C’est très nouveau : en géopolitique, des coïncidences de cette nature ne se produisent pas spontanément. Il est évident que les trois puissances sont stratégiquement coordonnées – politiquement et probablement aussi militairement.


Les États occidentaux sont stupéfaits : C’est la première fois que d’autres leur dictent leur conduite, définissent leurs lignes rouges – au lieu de recevoir des instructions sur les lignes rouges américaines. Ils sont déconcertés et ne savent pas quoi faire.


Pour l’instant, ils répètent les bromures habituels sur « toutes les options sont sur la table », sur les sanctions paralysantes et sur la formation d’une coalition internationale pour faire pression et s’opposer à ce non-respect. En ce qui concerne la Russie, Biden envisagerait des actions de type « option nucléaire » contre Moscou, au cas où elle lancerait une offensive militaire contre l’Ukraine – notamment l’expulsion de la Russie du système de compensation financière SWIFT et une action contre la dette souveraine russe.


Les États occidentaux savent néanmoins qu’ils ont la main faible. La Russie a commencé à se préparer à de telles actions punitives en 2014, lorsque les États-Unis ont joué pour la première fois la carte SWIFT contre la Suisse (pour obliger les banques suisses à divulguer les détails de leurs clients américains). Et l’Iran aussi a tranquillement préparé sa dissuasion conventionnelle au cours de la dernière décennie.
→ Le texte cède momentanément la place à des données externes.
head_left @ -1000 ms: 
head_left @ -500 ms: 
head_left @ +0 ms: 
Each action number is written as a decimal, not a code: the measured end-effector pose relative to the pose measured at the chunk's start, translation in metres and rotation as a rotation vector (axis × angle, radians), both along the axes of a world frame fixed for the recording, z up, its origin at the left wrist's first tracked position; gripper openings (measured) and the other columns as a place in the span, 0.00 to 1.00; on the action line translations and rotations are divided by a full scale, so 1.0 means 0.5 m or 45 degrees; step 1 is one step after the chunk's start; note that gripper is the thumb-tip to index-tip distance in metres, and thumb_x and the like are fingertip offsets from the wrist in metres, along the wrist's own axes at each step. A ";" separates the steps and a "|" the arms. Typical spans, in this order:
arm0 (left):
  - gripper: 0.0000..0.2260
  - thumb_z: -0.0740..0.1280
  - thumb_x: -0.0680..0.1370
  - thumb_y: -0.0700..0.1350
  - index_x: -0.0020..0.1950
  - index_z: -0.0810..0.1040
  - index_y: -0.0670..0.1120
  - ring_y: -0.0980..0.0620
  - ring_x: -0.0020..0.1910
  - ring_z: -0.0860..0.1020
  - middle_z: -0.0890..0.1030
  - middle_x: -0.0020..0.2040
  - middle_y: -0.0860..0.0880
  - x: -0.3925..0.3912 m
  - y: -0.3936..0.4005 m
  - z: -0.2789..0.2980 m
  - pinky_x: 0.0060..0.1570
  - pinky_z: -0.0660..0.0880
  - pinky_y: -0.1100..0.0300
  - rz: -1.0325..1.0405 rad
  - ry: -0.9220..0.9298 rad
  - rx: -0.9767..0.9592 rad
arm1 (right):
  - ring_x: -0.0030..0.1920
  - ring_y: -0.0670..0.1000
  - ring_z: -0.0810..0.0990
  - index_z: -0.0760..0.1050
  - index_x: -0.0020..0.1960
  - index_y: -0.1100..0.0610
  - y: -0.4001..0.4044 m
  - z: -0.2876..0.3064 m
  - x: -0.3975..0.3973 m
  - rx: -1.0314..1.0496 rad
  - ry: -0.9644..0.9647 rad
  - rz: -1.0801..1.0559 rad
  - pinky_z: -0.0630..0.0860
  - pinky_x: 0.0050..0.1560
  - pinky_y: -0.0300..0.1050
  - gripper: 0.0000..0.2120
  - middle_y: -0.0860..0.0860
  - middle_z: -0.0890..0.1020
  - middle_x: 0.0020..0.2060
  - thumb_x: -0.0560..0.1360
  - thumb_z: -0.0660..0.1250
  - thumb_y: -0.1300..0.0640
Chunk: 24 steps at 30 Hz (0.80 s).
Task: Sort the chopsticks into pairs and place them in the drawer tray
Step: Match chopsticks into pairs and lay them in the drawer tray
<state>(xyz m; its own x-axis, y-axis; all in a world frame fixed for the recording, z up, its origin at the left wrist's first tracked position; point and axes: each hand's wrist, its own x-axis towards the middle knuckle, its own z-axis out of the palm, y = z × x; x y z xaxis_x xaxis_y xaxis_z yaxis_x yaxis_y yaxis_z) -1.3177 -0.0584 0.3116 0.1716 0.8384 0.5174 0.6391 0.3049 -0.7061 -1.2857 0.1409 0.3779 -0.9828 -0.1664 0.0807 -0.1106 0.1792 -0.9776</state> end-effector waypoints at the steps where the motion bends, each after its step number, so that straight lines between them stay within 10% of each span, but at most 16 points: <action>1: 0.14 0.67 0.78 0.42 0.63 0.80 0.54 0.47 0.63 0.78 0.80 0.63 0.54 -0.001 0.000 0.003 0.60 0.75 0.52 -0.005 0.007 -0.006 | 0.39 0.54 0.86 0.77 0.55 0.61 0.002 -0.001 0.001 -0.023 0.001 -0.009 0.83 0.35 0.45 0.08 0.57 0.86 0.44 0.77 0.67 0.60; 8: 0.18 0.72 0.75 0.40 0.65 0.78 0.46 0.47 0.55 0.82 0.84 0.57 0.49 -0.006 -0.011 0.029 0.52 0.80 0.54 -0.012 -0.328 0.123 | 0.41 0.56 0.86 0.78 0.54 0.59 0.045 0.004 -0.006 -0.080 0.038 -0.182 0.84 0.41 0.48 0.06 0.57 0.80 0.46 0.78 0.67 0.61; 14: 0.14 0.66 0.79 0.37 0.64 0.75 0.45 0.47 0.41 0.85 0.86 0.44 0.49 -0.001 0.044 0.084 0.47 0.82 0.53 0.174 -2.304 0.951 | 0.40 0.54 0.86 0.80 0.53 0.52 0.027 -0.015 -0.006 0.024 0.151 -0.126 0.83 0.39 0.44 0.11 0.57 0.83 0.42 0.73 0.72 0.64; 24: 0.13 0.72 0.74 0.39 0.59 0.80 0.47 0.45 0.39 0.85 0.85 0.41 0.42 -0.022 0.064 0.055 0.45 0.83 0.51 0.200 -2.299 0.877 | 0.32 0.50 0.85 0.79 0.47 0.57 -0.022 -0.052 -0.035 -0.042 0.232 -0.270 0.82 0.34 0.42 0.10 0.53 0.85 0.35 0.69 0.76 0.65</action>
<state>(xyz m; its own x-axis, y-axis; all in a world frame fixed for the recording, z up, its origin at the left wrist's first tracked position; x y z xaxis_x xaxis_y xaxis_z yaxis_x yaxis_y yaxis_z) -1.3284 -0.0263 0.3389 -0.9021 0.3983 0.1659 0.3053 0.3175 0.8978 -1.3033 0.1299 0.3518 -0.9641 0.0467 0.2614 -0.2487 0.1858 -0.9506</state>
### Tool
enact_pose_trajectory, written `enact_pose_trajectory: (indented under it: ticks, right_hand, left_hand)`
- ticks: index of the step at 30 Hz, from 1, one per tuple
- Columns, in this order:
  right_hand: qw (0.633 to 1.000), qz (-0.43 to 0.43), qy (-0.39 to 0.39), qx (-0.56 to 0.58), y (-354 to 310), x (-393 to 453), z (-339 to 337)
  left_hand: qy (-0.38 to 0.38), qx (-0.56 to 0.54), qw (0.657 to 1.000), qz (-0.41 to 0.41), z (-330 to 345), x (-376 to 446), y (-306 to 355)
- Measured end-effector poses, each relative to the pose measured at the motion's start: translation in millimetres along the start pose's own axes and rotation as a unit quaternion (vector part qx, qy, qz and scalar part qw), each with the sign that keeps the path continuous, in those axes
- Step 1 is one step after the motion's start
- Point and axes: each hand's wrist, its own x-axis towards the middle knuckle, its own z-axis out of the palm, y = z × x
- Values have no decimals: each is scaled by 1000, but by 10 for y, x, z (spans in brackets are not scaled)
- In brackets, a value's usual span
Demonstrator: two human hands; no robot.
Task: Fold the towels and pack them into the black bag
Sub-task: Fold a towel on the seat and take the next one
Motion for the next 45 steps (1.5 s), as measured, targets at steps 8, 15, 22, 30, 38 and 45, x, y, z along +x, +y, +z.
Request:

Cet axe ne craint pas les États-Unis. En effet, ils savent que l’équilibre stratégique a tourné en leur faveur. Ce qu’ils craignent, en revanche, c’est que la polarisation et la désintégration politiques aux États-Unis n’amènent leur establishment affaibli à préférer une crise de diversion à une tentative de réinitialisation stratégique (car tout compromis avec Poutine serait dépeint comme une « faiblesse » de Biden).


Étant donné que la crise ukrainienne est instable d’un point de vue systémique et qu’elle éclatera (d’une manière ou d’une autre) dans les mois à venir (peut-être plus tôt que les autres questions explosives), l’appel vidéo entre Biden et Poutine cette semaine constitue un moment décisif (qu’il débouche ou non sur des résultats substantiels). La question de Taïwan et le JCPOA, étant liés par un fil conducteur – dans une certaine mesure – sont suspendus à son issue.


Une réinitialisation stratégique ne sera toutefois pas facile. L’Occident s’est engagé dans une guerre des mèmes (il gagne sur le plan rhétorique et politique, tout en perdant du terrain sur le plan stratégique), coupé qu’il est de la realpolitik pratique, ce qui rend une Réinitialisation d’autant plus difficile. Tout compromis sur la thèse selon laquelle la Russie ne peut pas avoir ses propres lignes rouges, ne peut pas décider de l’adhésion ou non de l’Ukraine à l’OTAN, ni déterminer où l’OTAN installe ses missiles et ses armes nucléaires, risque de faire passer Biden pour un faible. Les républicains ont déjà accusé de manière préventive ce qu’ils appellent la « faiblesse » de Biden d’avoir encouragé un « aventurisme dangereux » de la part de Moscou.


Ainsi a peut-être commencé le compte à rebours vers un nouvel équilibre géostratégique entre les deux axes – et finalement, la paix ou la guerre.